弾道的には、高弾道です。アスリートモデルのわりにはしっかり球が上がりますし、その上で高さのコントロールもできそうな雰囲気でしたね。ボクにはそこまでテクニックはありませんが、レンジで挑戦してみると、それなりにコントロールできました。#7でロフト角33度は、最近では〝寝てるな!!〟なんて印象になってしまますが、個人的には#7の適正ロフトイメージです。若干芯を外した感じでも160yをマークしていました。多少ミスヒット気味でも距離差がそれほどないイメージをもった理由は、ここからです。

出球傾向は、ボクのスイングでドロー系。決してオートマチックにつかまるイメージではありませんが、いわゆるアスリートモデルのバリバリマニュアル系のイメージではなかったですね。

シャフトフィーリングですが、切り返しで手元がクッとしなってタメを作ってくれる感じでした。シャフトが切り返しでわずかに間を作ってくれるイメージですが、ダイナミックゴールドほどしなるイメージではないのが、ボクの印象です。
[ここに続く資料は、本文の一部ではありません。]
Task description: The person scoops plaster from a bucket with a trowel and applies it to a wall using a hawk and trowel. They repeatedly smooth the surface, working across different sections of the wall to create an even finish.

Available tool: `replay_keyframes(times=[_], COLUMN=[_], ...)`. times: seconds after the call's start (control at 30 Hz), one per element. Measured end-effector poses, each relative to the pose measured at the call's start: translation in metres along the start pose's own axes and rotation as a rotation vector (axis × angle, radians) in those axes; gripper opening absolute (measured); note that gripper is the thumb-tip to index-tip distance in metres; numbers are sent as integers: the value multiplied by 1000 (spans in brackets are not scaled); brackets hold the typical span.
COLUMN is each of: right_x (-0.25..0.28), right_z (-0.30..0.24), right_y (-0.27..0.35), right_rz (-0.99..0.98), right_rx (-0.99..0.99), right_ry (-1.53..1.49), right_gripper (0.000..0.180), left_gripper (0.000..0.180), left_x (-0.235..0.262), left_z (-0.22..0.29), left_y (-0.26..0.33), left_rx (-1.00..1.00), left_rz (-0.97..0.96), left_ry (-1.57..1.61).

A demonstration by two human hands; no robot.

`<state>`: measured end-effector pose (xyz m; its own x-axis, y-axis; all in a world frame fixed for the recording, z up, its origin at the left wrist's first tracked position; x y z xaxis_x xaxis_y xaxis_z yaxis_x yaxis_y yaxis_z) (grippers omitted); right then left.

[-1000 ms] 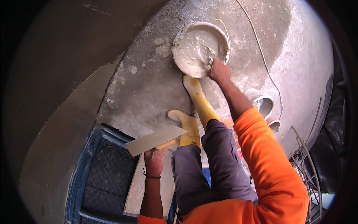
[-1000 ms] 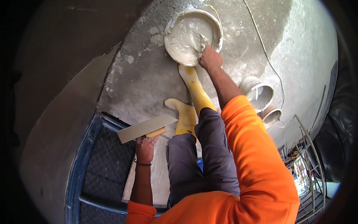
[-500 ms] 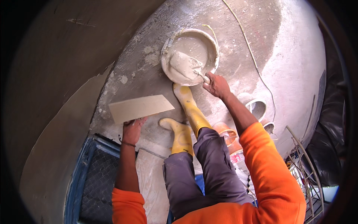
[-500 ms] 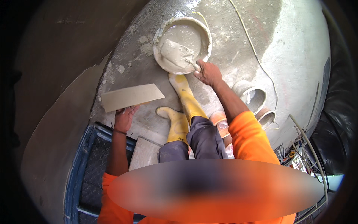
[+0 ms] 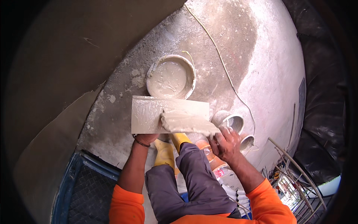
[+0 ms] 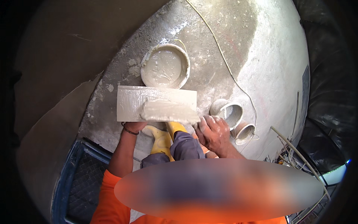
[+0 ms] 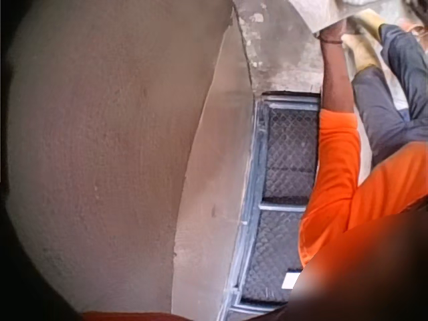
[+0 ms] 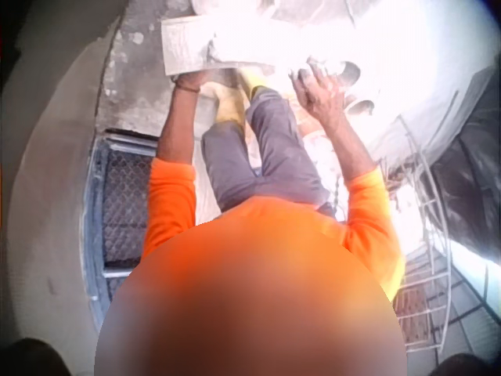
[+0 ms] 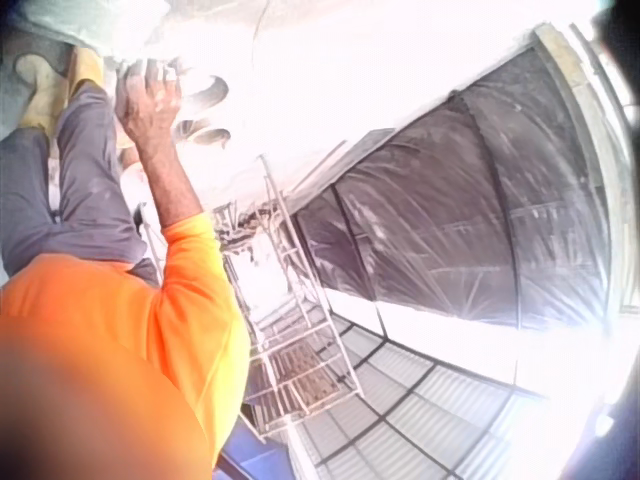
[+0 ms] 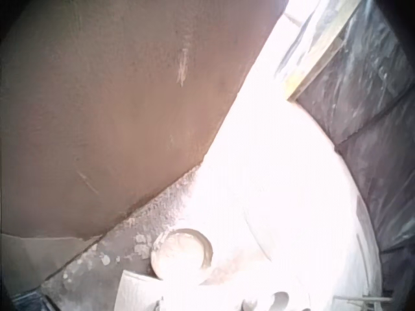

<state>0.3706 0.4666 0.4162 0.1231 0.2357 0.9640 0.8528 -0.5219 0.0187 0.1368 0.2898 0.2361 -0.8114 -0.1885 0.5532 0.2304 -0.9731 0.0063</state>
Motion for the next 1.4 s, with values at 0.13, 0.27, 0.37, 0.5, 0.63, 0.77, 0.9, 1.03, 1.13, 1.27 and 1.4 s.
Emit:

今回ボクが試打した限りでは、このスペックで最低HS42~43m/s以上は必要なイメージかな。見た目がかなりシビアなので、目からの情報で難しい印象を受けそうです。この時点で敬遠しそうな人もいそうですが、見た目でダメだと感じた方は手を出す必要はないモデルだと思います。なぜなら、見た目からの印象は思っている以上に身体に影響を及ぼすからです!! つまり、この手のアスリートモデルは、見た目で「いい顔しているじゃん!!」と思える人が使えばいいというのが、最近のボクの考えです。ある程度コントロール性を求めつつも、ミスしたときにある程度クラブがカバーしてくれる感じのアイアンだと思います。

今回#7の1本しか打てていませんが、ロフト間ピッチを3度刻みにしているようですが、これはその番手の距離をしっかり打ち分けるためでしょうね。社名の由来である「すべてのゴルファーにベストな14本を」通り、TC920フォージドは番手別の性格付けを意識した、まさにアスリートにとってベストな14本を意識したモデルなのかな・・・なんて想像できました。

<フォーティーン「TC920フォージド」アイアン>
■KAZ’sインプレッション(10点満点)
▽飛距離:8▽上がりやすさ:9▽操作性:9▽構えやすさ:10▽打感の柔らかさ:10▽ミスの許容度:8.5
■ヘッド:軟鉄(S25C)
■シャフト(重量/トルク/調子):スチールシャフト「ダイナミックゴールド」(S200=128g/1.7/元調子)、「NSPRO MODUS3 TOUR105」(S=106.5g/1.7/、元調子)。
■価格:6 本(#5~P)セット12万円+税、単品(#3、#4)各1本2万円+税。